What's the solution?

The researchers conducted experiments comparing four types of language models (like BERT and GPT-2) with three types of vision models (like ResNet and SegFormer). They looked at how the representations created by LMs might align with those created by vision models. Their findings suggest that, despite some differences, LMs do share some similarities with vision models in how they represent concepts, though this can be affected by factors like the variability of the data and the meanings of words.

Why it matters?

Understanding whether LMs and vision models share concepts is crucial for improving how these models work together in tasks that involve both language and images. This research could lead to better multimodal AI systems that can interpret and respond to information more effectively, enhancing applications like visual question answering and image captioning.

Abstract

Large-scale pretrained language models (LMs) are said to ``lack the ability to connect utterances to the world'' (Bender and Koller, 2020), because they do not have ``mental models of the world' '(Mitchell and Krakauer, 2023).
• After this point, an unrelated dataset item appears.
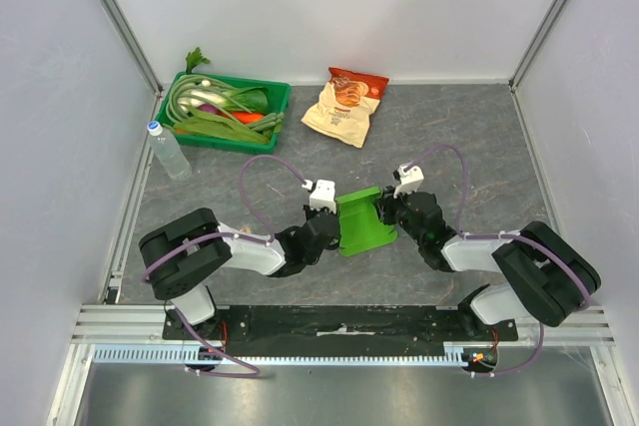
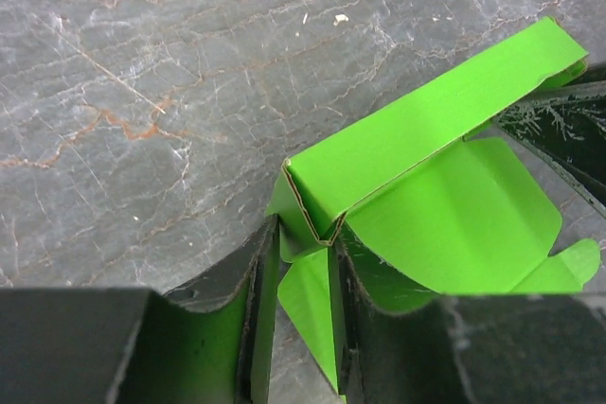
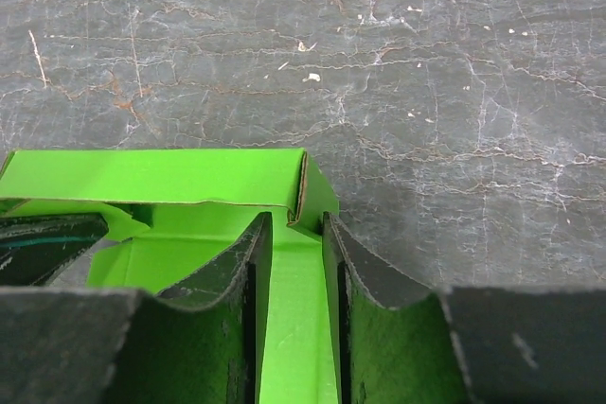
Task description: Fold the paper box
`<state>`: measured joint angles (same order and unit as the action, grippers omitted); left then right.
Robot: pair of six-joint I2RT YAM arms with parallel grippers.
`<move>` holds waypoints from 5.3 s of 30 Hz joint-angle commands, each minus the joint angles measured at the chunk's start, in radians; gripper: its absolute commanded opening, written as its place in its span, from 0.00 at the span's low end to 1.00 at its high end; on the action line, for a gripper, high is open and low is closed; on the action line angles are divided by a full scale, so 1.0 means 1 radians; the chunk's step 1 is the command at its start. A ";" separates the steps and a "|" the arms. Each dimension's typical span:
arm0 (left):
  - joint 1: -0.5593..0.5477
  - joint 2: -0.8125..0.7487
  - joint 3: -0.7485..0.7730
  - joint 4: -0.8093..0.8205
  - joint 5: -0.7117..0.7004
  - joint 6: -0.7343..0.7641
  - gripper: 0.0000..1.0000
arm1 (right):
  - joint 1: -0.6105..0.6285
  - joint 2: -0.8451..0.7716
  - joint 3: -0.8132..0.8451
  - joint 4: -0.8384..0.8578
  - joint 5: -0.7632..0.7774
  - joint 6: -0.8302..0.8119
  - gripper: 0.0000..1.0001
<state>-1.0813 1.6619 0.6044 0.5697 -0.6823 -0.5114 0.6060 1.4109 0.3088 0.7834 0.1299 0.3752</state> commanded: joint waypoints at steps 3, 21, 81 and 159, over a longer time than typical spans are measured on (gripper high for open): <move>0.012 0.038 -0.002 0.199 -0.062 0.145 0.32 | 0.018 0.031 0.038 0.034 0.014 -0.018 0.33; 0.095 0.114 -0.117 0.649 0.091 0.369 0.20 | -0.003 -0.334 0.337 -0.833 0.061 0.096 0.77; 0.070 0.297 -0.084 0.858 0.081 0.700 0.06 | 0.023 0.379 0.507 -0.558 -0.621 0.464 0.36; 0.294 -1.225 -0.207 -0.890 0.721 -0.239 0.60 | 0.181 0.128 0.768 -1.191 -0.182 0.031 0.39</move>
<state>-0.7921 0.4366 0.3508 -0.3283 0.0116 -0.7368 0.7818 1.5826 1.0660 -0.4271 -0.0620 0.3737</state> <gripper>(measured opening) 0.599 0.423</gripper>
If so, one would expect LM representations to be unrelated to representations induced by vision models. We present an empirical evaluation across four families of LMs (BERT, GPT-2, OPT and LLaMA-2) and three vision model architectures (ResNet, SegFormer, and MAE). Our experiments show that LMs partially converge towards representations isomorphic to those of vision models, subject to dispersion, polysemy and frequency. This has important implications for both multi-modal processing and the LM understanding debate (Mitchell and Krakauer, 2023).